PIERRE EMMANUEL

CantosLa Baconnière, coll. « Ides et Calendes », Neuchâtel, 15 janvier 1944

Qui a perdu ses amis
il peut s’en faire d’autres
Qui a perdu sa patrie
jamais n’en trouve une autre

Mais où est, à moi, ma patrie ?

                                Cantos I


     Le succès des premiers Cantos incite Pierre Emmanuel à prolonger l’expérience de cette nouvelle forme d’écriture. Aux premiers poèmes, il en ajoute donc une cinquantaine qui sont achevés d’imprimer le 15 janvier 1944, à La Baconnière, coll. « Ides et Calendes », Neuchâtel.
     La progression conserve globalement l’orientation que lui donnaient les XX Cantos.

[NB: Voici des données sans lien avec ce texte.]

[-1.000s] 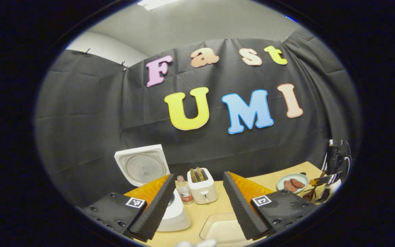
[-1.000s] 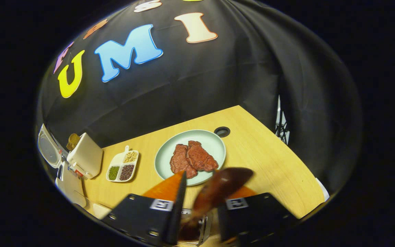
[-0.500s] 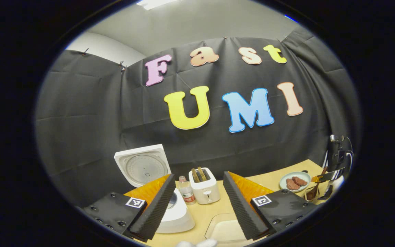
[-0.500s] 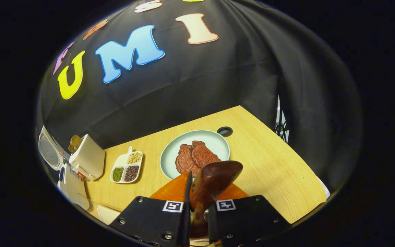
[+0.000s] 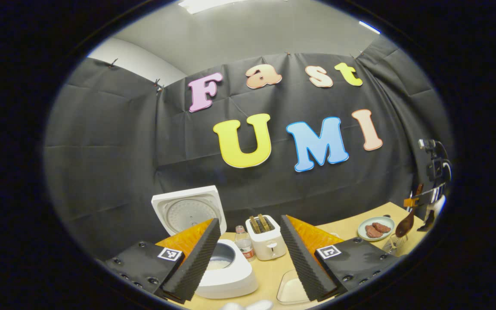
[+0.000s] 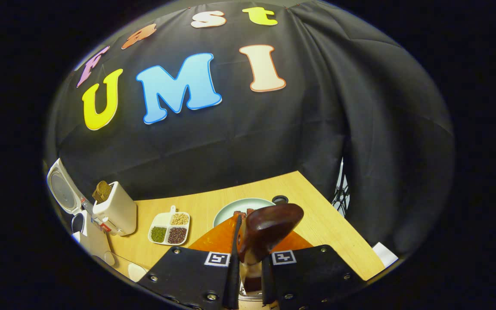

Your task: Close the left gripper, press the button to open the rice cooker; take a wooden spoon from the chopstick holder with the right hand, scoop a spoonful of rice and pour it into the rice cooker, then put the wooden spoon back into the chopstick holder.

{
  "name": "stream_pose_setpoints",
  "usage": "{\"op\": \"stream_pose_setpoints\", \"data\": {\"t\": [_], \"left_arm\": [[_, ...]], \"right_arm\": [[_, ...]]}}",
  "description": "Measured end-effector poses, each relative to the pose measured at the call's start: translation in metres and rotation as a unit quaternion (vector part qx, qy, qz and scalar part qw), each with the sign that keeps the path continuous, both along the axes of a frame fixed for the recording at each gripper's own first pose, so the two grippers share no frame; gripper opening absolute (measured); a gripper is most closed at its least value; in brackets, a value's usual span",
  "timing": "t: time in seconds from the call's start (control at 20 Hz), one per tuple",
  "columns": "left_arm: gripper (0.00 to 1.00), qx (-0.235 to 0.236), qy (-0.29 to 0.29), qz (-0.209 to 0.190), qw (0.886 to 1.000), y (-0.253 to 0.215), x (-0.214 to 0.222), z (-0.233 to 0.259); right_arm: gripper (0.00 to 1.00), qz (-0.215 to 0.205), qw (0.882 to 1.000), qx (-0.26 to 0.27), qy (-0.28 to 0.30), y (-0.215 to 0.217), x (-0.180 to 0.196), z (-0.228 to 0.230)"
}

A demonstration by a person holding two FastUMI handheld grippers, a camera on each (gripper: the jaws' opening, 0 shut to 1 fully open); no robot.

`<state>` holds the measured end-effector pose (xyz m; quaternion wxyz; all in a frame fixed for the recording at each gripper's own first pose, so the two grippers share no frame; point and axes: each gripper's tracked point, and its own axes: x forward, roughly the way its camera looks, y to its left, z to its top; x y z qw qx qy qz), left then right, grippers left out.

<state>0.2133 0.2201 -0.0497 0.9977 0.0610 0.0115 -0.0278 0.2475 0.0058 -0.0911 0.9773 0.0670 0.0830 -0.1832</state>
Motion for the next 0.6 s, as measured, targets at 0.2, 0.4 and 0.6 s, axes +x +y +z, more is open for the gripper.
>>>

     « Le poète semble avoir pratiqué une sorte de contrepoint où la méditation sur le mal, la guerre, renvoie au questionnement angoissé du moi sur lui-même et à l’attente d’un Dieu qui ne se donne jamais entièrement.
     Le poète commence par interroger la misère de son identité [...] (I-IX) [...] et son inquiétude est redoublée par l’"ironie" du silence divin (XI, XIII) comme par la conscience d’être lui-même absence et refus (XII). La progression vers Dieu reste inquiète (XVII-XIX).
     Viennent ensuite des pièces qui évoquent la guerre et incitent à résister (XXI- XXIV). [...] Les circonstances (guerre, malheur) sont mises en perspective dans une réflexion plus large sur la destinée de l’homme, le mal, l’absence apparente de Dieu et l’"ironie" "de ce présent toujours absent" (XXV) qui incite à l’humilité (XXVI).
      Après un intermède au ton de mélancolie verlainienne (XXVIII-XXIX, XXXI-XXXIII), [...] le poète exprime le manque de l’âme (XXXVII-XXXVIII) et l’attente d’un renouveau en Dieu (XXXIX-XL). Les allusions qui sont ensuite faites à la guerre et à l’attente d’une libération sont comme l’illustration concrète et universelle de la misère et du désir de l’âme.
     L’élan du désir spirituel est enfin relancé (LVII) et l’effort de l’âme semble promettre l’unité en Dieu (LXVII). La plénitude de la Nature accorde elle aussi des moments d’extase immédiate (LXVI, LXVIII). Les deux derniers "cantos"» disent alors à la fois, comme souvent chez le poète, sa crainte et sa confiance. »

Aude Préta-de Beaufort, notice de Chansons du dé à coudre, Œuvres poétiques complètes, t. 1, L’Âge d’Homme, 2001, p. 1175-1176.

 

     Plusieurs de ces Cantos sont mis en musique par Louis Saguer, auquel Pierre Emmanuel confia aussi la musique de la mise en scène du Lépreux.